DESCRIPTION OF THE TASK
Your answer should hold exactly the lines from the line containing "Please drop one or more markers on the aluminium" through the end of the entries that follow.

##### DATA EXTRACT #####

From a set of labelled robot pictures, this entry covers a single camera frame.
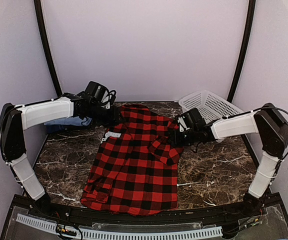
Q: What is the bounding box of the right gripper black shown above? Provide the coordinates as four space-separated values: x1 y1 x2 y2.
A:
166 127 198 147

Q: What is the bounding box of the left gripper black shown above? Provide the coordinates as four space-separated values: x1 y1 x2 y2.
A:
84 101 126 128

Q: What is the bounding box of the red black plaid shirt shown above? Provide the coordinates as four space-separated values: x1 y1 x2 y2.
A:
80 104 184 216

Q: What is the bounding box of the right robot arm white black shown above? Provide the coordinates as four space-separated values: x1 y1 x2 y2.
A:
168 103 288 217

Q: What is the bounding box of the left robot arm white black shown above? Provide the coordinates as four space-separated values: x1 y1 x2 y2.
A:
0 81 122 218

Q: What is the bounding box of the folded light blue shirt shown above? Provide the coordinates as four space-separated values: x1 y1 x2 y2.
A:
44 116 92 127

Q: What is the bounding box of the white plastic mesh basket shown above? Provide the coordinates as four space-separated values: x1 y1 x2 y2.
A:
178 90 244 123

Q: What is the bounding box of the folded dark navy shirt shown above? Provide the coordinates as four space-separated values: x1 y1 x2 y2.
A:
45 125 91 134

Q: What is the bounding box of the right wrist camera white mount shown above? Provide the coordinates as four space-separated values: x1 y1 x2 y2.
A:
177 116 187 132

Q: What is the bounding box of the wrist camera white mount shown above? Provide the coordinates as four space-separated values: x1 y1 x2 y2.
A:
177 116 187 132
101 90 117 109

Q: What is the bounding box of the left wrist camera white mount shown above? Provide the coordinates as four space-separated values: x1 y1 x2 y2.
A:
101 90 117 109

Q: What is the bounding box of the white slotted cable duct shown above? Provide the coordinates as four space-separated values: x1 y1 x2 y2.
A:
16 213 223 240

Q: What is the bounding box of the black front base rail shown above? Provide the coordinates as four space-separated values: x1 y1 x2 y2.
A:
4 193 288 235

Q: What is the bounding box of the left black frame post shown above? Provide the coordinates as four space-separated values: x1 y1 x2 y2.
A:
33 0 63 97

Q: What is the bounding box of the black frame post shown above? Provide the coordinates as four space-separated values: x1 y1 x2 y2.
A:
226 0 257 103
33 0 63 97

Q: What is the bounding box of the right black frame post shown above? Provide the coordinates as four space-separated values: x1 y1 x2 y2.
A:
226 0 257 103

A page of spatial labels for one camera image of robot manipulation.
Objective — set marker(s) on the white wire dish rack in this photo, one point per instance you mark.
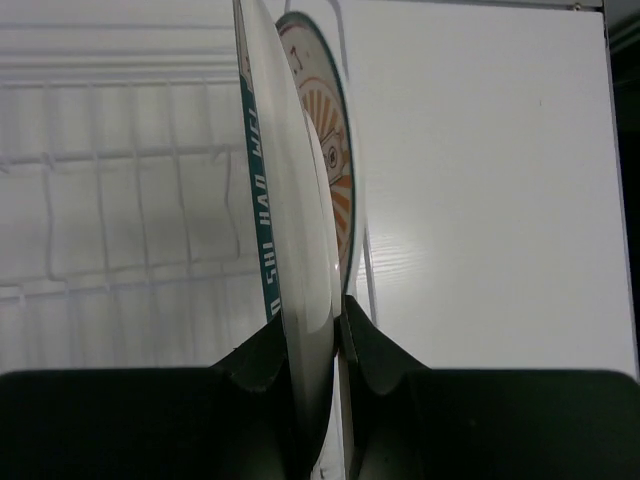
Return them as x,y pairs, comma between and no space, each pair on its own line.
123,172

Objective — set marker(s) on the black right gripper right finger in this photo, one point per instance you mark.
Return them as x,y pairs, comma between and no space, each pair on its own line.
404,420

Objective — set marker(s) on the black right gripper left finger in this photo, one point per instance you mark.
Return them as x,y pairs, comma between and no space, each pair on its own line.
231,420

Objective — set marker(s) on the orange sunburst plate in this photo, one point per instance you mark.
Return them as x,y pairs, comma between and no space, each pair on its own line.
324,92

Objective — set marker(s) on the green rimmed white plate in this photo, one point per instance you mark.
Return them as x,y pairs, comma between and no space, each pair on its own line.
299,267

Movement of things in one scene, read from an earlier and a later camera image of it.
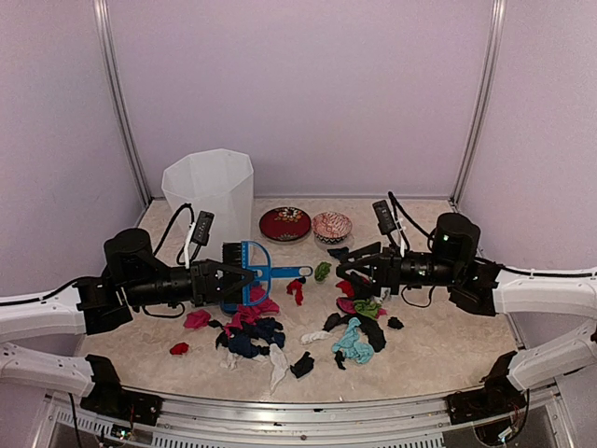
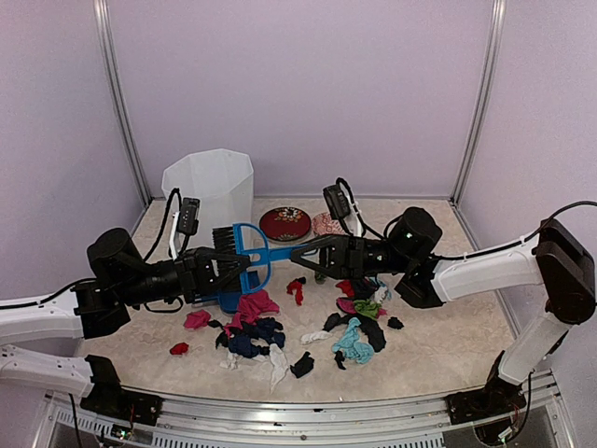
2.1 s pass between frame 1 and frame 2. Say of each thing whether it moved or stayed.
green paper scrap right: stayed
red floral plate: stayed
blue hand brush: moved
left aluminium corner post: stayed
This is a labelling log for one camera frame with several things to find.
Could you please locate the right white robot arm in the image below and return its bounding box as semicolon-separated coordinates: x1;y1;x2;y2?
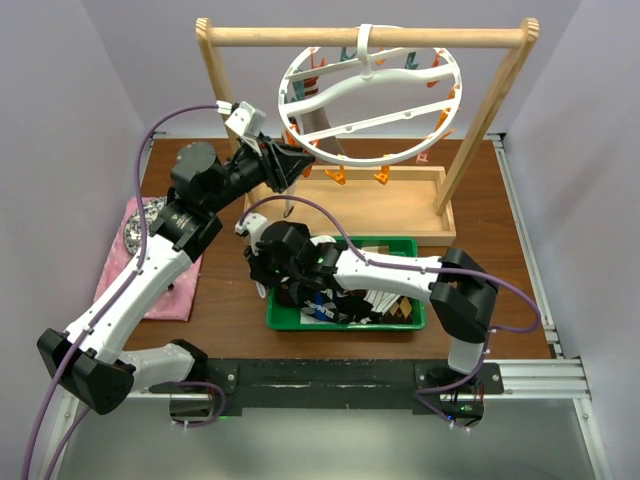
235;214;498;393

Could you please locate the brown argyle sock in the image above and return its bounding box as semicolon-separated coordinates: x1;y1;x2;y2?
378;296;413;324

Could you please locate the grey sock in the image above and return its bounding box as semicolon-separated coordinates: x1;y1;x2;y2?
298;82;349;156

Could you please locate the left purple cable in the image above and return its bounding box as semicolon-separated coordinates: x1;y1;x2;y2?
20;104;231;480

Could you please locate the white black striped sock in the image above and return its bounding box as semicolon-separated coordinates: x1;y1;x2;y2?
363;290;400;323

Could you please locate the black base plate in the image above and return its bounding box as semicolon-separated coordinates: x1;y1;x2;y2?
148;357;505;419

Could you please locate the black blue sports sock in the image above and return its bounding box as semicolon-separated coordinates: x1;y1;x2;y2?
275;283;373;325

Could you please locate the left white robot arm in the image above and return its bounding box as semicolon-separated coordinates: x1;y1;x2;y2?
37;136;314;415

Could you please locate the blue patterned plate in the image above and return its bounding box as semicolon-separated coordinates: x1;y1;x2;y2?
122;196;167;256

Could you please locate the wooden hanger rack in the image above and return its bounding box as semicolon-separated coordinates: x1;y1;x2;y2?
195;18;539;246

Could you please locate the white black banded sock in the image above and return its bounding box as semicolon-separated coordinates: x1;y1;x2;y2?
255;281;268;299

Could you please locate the green plastic bin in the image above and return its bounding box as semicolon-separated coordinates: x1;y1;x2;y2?
266;236;427;332

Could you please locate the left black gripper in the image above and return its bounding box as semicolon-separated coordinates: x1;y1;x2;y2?
204;130;314;213

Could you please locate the beige tan sock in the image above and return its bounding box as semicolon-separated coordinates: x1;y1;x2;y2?
283;184;296;218

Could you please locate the white round clip hanger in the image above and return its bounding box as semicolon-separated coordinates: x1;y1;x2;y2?
277;24;463;184

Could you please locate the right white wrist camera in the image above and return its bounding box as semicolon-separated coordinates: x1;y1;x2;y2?
234;213;271;248

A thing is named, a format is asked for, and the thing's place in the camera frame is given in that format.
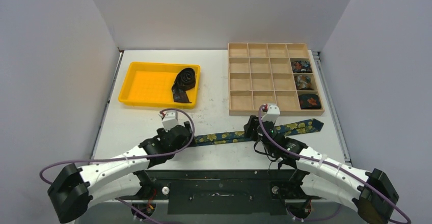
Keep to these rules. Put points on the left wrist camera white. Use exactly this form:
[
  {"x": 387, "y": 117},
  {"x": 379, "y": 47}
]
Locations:
[{"x": 169, "y": 119}]

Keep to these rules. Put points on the rolled tie slot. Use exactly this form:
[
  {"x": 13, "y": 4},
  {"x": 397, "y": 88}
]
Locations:
[
  {"x": 304, "y": 82},
  {"x": 309, "y": 101},
  {"x": 301, "y": 66}
]

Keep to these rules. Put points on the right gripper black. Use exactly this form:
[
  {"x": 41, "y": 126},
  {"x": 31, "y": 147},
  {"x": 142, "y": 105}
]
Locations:
[{"x": 252, "y": 128}]

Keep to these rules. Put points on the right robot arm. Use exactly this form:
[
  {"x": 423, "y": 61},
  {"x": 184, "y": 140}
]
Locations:
[{"x": 370, "y": 194}]

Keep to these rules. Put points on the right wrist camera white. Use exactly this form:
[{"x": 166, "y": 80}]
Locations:
[{"x": 270, "y": 112}]

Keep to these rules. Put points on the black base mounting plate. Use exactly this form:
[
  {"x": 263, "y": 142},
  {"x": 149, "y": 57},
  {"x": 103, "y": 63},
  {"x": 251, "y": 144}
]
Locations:
[{"x": 221, "y": 191}]

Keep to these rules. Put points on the wooden compartment box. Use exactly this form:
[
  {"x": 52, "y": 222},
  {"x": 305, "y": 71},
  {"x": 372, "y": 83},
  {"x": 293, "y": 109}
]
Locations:
[{"x": 261, "y": 73}]

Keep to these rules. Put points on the rolled tie middle slot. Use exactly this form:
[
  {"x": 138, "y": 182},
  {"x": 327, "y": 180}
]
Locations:
[{"x": 304, "y": 82}]

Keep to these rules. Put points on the rolled tie bottom slot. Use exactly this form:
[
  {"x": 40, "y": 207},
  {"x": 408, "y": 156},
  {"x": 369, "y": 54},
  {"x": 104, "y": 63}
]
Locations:
[{"x": 309, "y": 101}]

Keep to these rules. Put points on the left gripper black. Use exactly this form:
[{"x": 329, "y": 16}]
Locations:
[{"x": 187, "y": 142}]

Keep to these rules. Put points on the yellow plastic tray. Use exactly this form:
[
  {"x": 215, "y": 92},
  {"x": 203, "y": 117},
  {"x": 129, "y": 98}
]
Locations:
[{"x": 149, "y": 85}]

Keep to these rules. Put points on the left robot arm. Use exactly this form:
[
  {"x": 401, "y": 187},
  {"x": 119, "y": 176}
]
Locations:
[{"x": 78, "y": 188}]

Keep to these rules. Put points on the blue yellow floral tie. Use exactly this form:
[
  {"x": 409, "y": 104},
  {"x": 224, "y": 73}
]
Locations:
[{"x": 291, "y": 129}]

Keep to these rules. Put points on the black patterned tie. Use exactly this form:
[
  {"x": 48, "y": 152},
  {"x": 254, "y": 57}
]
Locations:
[{"x": 184, "y": 81}]

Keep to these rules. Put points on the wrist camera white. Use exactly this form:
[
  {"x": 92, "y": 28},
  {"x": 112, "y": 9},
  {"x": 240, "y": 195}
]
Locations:
[
  {"x": 169, "y": 119},
  {"x": 270, "y": 112}
]

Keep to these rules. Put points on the rolled tie top slot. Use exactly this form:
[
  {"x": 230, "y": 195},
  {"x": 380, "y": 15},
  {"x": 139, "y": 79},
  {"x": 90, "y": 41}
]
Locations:
[{"x": 301, "y": 66}]

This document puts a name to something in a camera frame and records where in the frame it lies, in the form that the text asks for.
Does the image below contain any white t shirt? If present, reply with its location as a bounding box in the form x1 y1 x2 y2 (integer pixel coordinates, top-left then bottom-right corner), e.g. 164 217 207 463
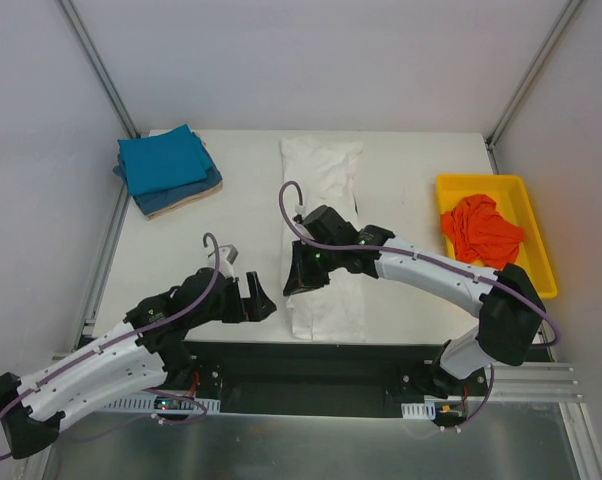
280 136 366 343

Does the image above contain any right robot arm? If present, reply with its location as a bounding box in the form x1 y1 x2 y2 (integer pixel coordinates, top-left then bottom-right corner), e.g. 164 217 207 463
283 205 545 395

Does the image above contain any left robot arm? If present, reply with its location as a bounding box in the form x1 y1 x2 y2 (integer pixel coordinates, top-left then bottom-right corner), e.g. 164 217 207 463
0 267 277 460

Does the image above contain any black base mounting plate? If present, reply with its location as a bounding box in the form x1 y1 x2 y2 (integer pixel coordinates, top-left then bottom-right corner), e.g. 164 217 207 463
155 337 490 416

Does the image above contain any beige folded t shirt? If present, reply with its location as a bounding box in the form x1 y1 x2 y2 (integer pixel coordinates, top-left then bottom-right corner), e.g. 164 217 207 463
144 182 223 220

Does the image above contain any blue folded t shirt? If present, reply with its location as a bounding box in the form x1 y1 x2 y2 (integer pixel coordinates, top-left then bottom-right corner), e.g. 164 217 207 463
130 148 223 215

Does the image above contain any orange t shirt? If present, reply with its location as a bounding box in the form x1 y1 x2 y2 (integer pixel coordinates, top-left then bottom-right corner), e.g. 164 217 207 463
440 194 525 270

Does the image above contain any yellow plastic tray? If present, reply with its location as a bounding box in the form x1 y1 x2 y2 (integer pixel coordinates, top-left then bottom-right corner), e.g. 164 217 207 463
435 174 558 299

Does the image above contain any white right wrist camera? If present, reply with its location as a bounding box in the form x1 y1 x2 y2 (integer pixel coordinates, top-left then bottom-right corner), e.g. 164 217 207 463
293 204 306 223

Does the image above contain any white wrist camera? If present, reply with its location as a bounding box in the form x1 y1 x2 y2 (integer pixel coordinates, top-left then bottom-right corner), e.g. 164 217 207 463
207 244 239 278
293 204 306 223

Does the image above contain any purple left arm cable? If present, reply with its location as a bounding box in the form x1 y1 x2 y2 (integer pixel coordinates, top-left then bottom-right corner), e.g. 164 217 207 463
0 231 220 460

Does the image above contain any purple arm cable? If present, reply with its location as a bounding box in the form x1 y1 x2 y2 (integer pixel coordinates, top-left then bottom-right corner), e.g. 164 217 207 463
278 180 562 349
0 231 220 460

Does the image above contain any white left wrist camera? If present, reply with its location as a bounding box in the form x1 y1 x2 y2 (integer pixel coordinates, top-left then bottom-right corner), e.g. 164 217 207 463
207 244 239 278

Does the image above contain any white slotted cable duct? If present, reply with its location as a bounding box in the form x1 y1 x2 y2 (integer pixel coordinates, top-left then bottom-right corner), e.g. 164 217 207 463
401 401 436 421

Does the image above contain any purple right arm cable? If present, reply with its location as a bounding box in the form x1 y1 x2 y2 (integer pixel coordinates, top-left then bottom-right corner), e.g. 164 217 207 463
278 180 562 349

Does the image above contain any left aluminium frame post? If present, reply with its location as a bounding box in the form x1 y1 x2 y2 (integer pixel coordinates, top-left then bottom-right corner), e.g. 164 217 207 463
56 0 141 138

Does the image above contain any aluminium frame post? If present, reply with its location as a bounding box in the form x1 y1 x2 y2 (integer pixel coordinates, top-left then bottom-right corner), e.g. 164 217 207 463
485 0 585 152
56 0 141 138

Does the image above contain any right aluminium frame post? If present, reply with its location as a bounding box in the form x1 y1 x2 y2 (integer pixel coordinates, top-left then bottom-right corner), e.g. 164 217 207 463
485 0 585 152

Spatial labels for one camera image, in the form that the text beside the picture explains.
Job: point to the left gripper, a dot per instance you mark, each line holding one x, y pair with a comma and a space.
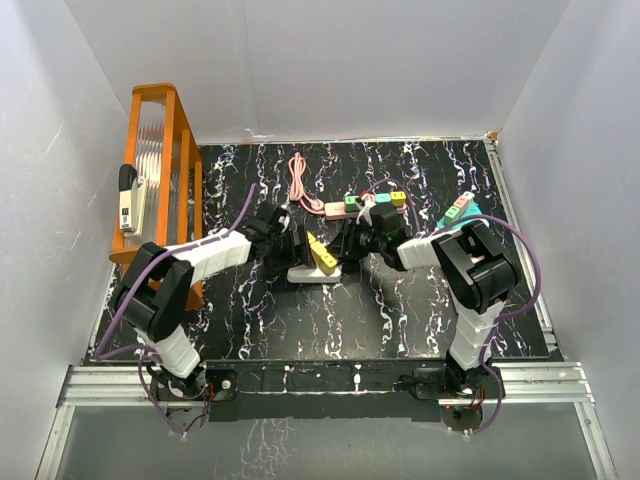
296, 256

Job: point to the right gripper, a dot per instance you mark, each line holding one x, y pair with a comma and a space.
344, 245

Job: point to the white triangular power strip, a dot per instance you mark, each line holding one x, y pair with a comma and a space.
304, 274

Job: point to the yellow plug adapter three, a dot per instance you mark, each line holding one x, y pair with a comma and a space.
327, 263

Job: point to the pink power strip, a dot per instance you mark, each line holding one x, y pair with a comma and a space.
340, 210

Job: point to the blue plug adapter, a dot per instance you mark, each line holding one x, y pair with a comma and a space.
383, 198

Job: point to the yellow plug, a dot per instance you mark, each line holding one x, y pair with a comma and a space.
398, 199

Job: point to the yellow plug adapter two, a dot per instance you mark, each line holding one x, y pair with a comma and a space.
319, 252

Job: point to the green plug adapter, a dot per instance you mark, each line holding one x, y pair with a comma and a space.
351, 202

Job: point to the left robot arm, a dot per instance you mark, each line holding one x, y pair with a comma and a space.
154, 293

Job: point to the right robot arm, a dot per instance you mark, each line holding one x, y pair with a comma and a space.
475, 264

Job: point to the teal triangular power strip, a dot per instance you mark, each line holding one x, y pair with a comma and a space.
469, 216

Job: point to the white black stapler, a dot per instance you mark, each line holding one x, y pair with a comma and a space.
132, 197

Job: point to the orange wooden rack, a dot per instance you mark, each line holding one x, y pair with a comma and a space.
161, 148

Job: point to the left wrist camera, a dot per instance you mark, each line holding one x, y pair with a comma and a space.
283, 217

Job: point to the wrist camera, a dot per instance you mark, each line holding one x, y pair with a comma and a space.
283, 217
365, 204

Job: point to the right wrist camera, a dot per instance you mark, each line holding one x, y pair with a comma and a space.
365, 204

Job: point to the aluminium frame rail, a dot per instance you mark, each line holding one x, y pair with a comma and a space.
336, 390

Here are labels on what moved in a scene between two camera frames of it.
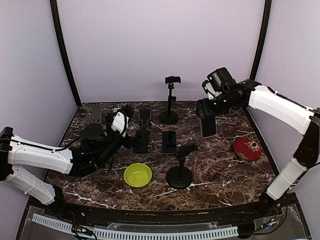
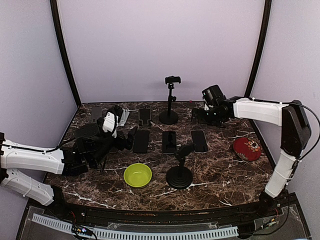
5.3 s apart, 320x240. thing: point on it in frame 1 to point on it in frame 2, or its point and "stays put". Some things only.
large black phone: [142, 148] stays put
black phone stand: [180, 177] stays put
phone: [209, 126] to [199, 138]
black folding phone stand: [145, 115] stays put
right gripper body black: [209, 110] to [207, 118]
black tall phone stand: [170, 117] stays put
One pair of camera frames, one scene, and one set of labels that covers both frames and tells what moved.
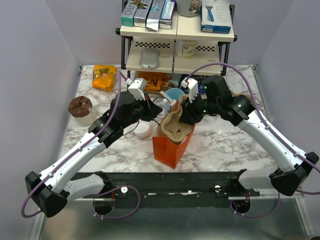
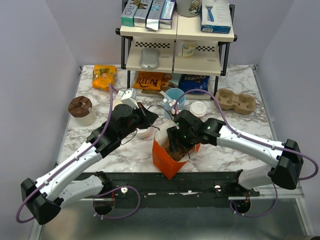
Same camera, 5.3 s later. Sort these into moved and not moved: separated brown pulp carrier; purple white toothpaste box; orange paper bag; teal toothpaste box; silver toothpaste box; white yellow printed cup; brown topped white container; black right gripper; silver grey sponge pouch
Moved: separated brown pulp carrier; orange paper bag; black right gripper
Not moved: brown topped white container; purple white toothpaste box; silver grey sponge pouch; white yellow printed cup; silver toothpaste box; teal toothpaste box
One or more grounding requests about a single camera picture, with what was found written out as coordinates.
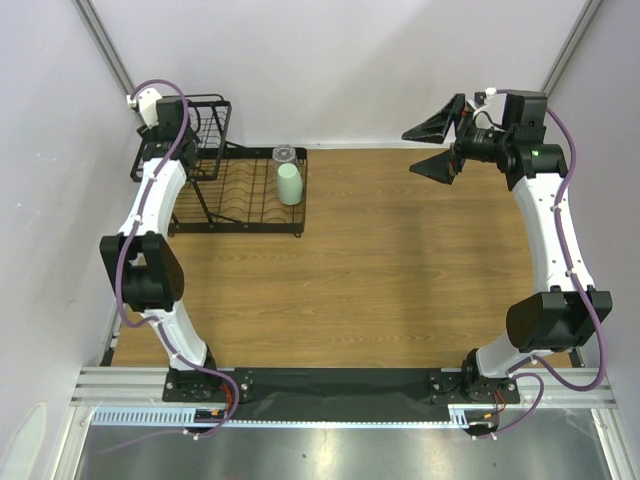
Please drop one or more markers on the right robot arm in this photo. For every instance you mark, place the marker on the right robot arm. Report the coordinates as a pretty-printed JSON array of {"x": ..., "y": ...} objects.
[{"x": 506, "y": 128}]

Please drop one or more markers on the clear plastic cup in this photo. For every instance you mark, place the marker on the clear plastic cup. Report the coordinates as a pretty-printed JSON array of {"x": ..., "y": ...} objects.
[{"x": 284, "y": 154}]

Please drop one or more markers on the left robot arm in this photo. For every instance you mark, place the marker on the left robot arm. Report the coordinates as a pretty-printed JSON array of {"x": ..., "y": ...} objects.
[{"x": 145, "y": 274}]

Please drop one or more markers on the green plastic cup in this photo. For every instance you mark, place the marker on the green plastic cup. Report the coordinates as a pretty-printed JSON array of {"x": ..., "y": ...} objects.
[{"x": 289, "y": 184}]

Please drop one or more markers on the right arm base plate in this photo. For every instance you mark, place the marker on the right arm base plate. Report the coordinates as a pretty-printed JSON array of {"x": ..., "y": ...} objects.
[{"x": 456, "y": 387}]

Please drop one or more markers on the black wire dish rack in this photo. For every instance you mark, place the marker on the black wire dish rack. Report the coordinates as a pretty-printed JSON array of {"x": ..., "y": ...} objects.
[{"x": 229, "y": 188}]

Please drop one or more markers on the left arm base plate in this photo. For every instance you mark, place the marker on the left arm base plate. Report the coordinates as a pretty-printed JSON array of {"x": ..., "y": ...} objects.
[{"x": 225, "y": 385}]

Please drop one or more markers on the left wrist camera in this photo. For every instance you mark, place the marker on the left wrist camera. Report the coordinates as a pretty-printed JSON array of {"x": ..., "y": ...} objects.
[{"x": 145, "y": 103}]

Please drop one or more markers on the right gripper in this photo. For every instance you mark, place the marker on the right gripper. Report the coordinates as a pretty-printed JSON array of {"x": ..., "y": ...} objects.
[{"x": 459, "y": 142}]

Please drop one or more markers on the black base mat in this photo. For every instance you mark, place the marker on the black base mat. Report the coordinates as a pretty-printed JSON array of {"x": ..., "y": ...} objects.
[{"x": 341, "y": 395}]

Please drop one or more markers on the aluminium frame rail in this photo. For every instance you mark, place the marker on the aluminium frame rail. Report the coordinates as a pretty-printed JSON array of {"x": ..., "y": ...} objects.
[{"x": 119, "y": 386}]

#####

YOUR RESPONSE
Please drop one or more markers on the aluminium frame rail in this photo. For every instance you mark, place the marker on the aluminium frame rail. Report the coordinates as a pretty-printed JSON array of {"x": ..., "y": ...} objects.
[{"x": 119, "y": 386}]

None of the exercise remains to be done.